__Assignment__
The answer must consist of every line below containing "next".

(Data entries)
======

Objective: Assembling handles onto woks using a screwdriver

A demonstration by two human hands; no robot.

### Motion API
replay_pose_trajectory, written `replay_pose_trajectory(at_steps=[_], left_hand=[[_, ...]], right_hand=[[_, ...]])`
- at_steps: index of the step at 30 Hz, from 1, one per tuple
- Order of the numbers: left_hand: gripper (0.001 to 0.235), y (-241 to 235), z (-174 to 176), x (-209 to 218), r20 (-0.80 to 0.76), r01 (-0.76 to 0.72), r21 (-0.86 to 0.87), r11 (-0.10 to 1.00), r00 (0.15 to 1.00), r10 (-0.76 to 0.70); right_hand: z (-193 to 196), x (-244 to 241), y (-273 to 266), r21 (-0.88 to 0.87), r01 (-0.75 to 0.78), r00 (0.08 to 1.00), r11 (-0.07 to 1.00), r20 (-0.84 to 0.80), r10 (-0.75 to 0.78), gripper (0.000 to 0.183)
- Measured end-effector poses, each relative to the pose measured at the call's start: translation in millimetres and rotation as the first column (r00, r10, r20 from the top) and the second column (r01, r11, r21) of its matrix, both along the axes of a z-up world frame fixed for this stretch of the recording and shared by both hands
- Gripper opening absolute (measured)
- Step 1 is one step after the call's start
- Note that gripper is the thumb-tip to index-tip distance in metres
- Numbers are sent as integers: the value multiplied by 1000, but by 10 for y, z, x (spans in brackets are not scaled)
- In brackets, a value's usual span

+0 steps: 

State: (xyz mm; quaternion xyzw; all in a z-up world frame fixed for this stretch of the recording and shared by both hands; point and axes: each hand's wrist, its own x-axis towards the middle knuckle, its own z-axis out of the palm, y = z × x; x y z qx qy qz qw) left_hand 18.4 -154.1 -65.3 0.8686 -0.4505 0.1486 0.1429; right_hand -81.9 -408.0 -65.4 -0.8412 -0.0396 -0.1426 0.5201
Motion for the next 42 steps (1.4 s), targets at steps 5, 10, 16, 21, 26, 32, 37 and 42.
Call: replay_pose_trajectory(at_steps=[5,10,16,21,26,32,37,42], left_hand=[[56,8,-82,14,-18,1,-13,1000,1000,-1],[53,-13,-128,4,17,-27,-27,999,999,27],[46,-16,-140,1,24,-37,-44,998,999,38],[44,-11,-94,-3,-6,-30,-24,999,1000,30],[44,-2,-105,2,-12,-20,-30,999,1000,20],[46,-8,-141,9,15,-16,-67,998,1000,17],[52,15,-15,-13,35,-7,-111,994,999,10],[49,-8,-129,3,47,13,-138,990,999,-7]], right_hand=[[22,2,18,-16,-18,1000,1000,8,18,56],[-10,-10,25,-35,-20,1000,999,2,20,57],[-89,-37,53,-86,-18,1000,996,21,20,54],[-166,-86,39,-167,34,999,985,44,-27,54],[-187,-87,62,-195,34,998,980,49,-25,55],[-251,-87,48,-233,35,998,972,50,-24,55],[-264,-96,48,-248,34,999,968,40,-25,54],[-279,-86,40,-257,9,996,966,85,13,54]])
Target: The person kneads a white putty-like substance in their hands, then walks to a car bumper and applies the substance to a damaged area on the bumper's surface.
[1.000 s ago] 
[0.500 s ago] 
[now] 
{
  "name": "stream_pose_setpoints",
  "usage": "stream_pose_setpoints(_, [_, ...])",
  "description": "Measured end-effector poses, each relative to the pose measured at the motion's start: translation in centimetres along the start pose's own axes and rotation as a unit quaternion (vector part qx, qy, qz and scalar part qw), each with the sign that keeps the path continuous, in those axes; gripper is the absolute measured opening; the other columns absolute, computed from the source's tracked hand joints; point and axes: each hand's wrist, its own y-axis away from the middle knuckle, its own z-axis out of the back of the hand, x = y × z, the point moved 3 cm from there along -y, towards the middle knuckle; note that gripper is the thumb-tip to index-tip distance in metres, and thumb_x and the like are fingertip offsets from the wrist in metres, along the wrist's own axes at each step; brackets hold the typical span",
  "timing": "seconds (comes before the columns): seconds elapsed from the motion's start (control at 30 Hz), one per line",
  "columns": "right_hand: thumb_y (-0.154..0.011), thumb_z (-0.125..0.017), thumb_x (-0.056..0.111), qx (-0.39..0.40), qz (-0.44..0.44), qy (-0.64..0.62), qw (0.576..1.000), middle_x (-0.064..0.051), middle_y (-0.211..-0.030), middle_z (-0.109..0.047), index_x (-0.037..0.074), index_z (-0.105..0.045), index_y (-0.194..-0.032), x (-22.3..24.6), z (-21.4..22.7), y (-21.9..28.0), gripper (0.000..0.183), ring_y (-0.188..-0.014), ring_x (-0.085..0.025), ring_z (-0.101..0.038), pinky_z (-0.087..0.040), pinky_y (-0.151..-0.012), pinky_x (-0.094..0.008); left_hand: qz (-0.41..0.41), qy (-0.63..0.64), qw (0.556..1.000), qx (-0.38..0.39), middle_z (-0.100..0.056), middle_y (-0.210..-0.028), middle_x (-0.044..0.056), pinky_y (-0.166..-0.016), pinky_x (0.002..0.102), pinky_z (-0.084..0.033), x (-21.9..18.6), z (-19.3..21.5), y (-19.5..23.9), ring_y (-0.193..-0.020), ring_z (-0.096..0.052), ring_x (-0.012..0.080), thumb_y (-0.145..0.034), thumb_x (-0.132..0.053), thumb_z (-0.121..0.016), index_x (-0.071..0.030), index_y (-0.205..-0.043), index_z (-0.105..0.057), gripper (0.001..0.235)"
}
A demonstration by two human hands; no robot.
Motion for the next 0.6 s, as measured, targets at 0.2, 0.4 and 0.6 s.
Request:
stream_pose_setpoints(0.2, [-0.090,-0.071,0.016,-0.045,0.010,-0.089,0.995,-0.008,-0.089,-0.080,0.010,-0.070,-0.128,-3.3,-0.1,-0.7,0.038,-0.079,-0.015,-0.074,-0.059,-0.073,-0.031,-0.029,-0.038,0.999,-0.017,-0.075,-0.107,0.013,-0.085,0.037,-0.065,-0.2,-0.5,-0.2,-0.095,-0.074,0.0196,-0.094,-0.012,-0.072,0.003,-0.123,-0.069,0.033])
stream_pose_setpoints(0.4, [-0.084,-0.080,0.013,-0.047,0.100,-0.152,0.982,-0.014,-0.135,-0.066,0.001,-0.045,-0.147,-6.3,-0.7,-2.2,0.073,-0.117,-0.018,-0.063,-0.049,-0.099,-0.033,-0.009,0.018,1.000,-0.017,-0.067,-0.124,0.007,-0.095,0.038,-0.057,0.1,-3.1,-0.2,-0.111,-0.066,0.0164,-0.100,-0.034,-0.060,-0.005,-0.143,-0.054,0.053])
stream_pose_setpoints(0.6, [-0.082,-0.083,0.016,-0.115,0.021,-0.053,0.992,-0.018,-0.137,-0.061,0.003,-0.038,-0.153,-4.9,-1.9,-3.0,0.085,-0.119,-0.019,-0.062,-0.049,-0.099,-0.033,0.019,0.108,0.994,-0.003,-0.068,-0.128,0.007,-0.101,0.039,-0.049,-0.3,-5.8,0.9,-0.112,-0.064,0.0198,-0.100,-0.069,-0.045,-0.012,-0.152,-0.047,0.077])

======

__Task output__
Motion for the next 42 steps (1.4 s), targets at steps 5, 10, 16, 21, 26, 32, 37 and 42.
Motion for the next 0.6 s, as measured, targets at 0.2, 0.4 and 0.6 s.

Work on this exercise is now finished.